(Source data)
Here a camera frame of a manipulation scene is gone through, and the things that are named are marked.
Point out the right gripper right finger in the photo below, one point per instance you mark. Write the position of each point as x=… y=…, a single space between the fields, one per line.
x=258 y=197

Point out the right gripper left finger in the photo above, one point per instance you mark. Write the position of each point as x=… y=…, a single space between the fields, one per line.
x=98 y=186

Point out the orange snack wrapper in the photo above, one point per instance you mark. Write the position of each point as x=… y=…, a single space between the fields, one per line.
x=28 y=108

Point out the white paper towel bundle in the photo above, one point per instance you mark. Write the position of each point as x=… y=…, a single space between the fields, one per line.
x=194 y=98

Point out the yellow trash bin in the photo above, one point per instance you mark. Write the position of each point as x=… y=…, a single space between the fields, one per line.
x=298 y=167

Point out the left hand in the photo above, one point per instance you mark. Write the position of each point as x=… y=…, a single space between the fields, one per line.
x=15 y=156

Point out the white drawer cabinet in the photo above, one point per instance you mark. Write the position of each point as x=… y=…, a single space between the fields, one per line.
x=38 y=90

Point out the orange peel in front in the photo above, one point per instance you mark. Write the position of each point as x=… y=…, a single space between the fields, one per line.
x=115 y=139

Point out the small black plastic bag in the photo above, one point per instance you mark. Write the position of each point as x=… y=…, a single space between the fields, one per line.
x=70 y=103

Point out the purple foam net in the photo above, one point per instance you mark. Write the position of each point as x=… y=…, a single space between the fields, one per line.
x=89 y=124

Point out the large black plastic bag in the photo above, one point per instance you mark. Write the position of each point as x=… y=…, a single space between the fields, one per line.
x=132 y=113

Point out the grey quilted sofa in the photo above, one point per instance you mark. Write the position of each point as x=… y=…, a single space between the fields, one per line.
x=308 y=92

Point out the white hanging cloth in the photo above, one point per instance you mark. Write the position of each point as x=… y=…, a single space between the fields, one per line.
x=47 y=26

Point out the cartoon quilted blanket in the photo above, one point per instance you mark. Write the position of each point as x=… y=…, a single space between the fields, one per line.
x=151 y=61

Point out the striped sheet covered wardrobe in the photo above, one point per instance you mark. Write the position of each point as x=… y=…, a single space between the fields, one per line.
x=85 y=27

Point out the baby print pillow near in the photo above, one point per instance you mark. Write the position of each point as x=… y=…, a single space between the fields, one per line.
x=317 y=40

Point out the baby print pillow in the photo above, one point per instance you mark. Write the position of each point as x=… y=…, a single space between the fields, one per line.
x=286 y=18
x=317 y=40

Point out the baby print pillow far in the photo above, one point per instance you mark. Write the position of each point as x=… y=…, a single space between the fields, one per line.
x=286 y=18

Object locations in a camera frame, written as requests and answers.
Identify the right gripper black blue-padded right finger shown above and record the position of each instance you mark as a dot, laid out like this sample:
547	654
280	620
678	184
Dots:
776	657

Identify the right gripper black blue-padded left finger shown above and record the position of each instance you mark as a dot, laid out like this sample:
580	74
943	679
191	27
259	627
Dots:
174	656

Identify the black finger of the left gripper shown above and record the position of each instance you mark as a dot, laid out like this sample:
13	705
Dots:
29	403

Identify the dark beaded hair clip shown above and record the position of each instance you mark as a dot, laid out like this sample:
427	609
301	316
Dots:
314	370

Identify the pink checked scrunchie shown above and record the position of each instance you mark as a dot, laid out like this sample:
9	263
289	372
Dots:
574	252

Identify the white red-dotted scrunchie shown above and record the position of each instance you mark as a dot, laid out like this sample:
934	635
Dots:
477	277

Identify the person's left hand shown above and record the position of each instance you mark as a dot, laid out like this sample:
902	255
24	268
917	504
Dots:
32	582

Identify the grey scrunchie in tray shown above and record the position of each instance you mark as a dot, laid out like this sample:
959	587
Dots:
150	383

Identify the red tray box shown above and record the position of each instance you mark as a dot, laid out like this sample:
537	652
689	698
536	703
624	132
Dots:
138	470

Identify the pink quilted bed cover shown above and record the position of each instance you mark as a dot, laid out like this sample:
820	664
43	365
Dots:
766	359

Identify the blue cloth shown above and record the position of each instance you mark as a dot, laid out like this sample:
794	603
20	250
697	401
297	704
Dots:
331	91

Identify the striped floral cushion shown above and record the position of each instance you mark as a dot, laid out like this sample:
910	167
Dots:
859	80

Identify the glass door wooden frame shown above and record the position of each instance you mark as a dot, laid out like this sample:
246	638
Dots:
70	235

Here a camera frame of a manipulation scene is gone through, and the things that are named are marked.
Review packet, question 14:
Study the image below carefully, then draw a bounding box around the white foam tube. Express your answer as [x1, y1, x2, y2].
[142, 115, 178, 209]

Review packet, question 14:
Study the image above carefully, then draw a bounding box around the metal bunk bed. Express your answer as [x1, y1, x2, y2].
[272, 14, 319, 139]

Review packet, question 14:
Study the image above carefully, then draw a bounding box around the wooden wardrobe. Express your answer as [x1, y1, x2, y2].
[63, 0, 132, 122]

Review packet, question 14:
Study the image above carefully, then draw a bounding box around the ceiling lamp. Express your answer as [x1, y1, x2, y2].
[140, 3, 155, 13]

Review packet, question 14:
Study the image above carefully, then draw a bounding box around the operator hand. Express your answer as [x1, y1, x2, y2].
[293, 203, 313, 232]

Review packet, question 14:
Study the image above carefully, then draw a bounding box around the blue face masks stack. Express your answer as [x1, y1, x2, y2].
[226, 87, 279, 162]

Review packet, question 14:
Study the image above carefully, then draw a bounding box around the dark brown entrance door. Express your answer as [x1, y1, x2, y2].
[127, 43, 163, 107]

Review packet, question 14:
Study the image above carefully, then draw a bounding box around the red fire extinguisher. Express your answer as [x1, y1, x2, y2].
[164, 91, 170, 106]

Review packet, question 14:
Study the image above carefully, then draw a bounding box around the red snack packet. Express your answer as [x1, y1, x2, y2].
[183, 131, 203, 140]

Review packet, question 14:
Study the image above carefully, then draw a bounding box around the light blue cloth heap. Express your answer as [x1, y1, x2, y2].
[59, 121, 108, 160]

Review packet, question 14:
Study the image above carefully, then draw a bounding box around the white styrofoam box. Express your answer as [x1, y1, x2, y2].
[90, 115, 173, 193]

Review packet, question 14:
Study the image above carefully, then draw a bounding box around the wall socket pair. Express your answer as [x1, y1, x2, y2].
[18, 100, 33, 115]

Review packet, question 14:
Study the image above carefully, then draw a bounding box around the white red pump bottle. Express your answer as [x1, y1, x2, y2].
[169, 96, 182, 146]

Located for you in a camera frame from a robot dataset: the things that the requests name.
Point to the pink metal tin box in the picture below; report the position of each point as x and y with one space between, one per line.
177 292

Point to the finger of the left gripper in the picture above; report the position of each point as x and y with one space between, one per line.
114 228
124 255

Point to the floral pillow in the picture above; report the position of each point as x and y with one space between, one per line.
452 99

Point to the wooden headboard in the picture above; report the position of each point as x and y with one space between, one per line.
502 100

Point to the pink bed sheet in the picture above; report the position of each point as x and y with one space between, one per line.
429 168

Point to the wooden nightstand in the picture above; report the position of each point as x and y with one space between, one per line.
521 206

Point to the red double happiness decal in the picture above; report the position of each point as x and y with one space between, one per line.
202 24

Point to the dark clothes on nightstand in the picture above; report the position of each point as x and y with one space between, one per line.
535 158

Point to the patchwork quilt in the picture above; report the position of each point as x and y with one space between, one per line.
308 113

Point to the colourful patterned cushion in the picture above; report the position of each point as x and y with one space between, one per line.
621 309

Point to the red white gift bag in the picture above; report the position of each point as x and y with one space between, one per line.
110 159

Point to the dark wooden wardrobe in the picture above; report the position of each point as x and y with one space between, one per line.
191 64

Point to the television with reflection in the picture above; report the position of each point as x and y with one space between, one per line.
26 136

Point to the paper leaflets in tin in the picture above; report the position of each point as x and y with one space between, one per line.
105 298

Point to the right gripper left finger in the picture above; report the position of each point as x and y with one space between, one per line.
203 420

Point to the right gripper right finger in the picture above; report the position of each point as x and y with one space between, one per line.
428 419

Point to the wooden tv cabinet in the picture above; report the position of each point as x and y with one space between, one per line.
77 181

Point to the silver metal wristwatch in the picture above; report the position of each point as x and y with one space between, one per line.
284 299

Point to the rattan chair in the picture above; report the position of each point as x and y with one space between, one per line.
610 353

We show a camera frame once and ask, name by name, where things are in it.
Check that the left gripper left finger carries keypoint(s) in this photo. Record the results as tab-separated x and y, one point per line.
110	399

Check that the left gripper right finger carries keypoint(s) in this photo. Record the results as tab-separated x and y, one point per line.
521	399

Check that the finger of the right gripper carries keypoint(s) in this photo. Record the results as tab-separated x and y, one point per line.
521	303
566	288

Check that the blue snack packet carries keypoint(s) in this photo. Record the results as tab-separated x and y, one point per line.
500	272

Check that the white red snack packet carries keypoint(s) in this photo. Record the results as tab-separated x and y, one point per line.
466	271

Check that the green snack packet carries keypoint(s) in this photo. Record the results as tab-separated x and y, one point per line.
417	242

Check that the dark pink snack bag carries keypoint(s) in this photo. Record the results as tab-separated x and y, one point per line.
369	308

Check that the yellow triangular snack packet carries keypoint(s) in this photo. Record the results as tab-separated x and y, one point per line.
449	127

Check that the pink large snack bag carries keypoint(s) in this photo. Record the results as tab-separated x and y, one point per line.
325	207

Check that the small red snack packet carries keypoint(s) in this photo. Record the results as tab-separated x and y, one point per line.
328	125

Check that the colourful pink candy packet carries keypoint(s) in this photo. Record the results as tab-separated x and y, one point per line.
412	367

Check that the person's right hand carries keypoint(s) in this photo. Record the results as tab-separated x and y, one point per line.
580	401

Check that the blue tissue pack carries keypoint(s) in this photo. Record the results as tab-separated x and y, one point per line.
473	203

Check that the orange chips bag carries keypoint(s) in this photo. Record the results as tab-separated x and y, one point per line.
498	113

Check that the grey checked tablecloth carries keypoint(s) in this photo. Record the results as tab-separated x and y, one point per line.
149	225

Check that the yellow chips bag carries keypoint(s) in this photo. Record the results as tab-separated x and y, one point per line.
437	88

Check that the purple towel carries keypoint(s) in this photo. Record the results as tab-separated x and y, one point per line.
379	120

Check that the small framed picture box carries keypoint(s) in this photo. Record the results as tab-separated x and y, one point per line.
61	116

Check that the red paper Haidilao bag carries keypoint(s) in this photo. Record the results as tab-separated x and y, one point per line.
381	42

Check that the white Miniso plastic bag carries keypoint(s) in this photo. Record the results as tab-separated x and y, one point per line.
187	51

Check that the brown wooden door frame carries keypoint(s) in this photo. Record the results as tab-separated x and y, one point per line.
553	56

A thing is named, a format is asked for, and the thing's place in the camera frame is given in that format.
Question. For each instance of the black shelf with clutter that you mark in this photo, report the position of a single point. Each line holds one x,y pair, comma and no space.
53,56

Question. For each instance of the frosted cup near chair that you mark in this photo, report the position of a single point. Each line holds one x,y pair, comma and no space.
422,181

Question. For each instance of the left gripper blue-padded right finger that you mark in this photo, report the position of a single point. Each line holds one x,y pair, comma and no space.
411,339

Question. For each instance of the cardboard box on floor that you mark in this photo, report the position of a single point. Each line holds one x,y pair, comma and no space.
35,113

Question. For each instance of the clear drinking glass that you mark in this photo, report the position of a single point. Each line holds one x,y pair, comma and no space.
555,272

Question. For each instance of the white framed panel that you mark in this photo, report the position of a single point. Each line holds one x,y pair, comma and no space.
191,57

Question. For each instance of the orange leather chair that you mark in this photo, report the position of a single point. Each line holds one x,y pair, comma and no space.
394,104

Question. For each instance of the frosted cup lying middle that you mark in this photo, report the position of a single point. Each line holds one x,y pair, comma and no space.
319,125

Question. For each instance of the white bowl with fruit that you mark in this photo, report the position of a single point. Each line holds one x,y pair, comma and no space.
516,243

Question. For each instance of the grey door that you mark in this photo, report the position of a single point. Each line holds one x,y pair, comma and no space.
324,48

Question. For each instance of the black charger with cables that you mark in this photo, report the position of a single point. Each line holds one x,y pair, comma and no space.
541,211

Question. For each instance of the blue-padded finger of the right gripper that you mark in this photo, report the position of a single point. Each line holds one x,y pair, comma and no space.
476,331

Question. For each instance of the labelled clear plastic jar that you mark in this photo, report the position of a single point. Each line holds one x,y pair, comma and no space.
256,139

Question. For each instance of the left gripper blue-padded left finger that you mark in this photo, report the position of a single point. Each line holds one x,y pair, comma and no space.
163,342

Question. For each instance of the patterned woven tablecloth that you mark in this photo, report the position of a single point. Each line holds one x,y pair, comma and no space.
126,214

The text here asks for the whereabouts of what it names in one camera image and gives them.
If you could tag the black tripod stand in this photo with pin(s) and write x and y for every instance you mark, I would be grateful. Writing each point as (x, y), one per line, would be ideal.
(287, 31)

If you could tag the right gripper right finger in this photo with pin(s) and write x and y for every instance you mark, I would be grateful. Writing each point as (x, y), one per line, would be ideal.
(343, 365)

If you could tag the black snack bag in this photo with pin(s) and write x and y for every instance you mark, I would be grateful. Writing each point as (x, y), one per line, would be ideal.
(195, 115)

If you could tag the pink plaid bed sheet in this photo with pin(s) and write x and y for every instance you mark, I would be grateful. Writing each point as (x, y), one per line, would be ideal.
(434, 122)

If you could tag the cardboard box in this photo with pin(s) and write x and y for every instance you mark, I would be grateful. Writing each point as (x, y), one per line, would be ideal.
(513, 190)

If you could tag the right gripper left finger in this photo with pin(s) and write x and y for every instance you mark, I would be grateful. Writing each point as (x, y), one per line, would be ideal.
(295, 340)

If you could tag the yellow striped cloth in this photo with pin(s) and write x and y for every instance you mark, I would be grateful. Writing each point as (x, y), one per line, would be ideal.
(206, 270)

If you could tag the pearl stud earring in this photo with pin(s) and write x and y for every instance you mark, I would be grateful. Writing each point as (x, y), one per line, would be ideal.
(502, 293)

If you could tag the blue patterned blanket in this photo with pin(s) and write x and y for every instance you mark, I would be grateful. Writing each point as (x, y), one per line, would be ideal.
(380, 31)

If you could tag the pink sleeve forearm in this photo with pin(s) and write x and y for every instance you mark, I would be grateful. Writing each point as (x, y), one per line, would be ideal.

__WORK TO COMPLETE__: Among the lines of the records above, count those containing the word "tray", then give the number by itself.

__TASK OUTPUT__: 2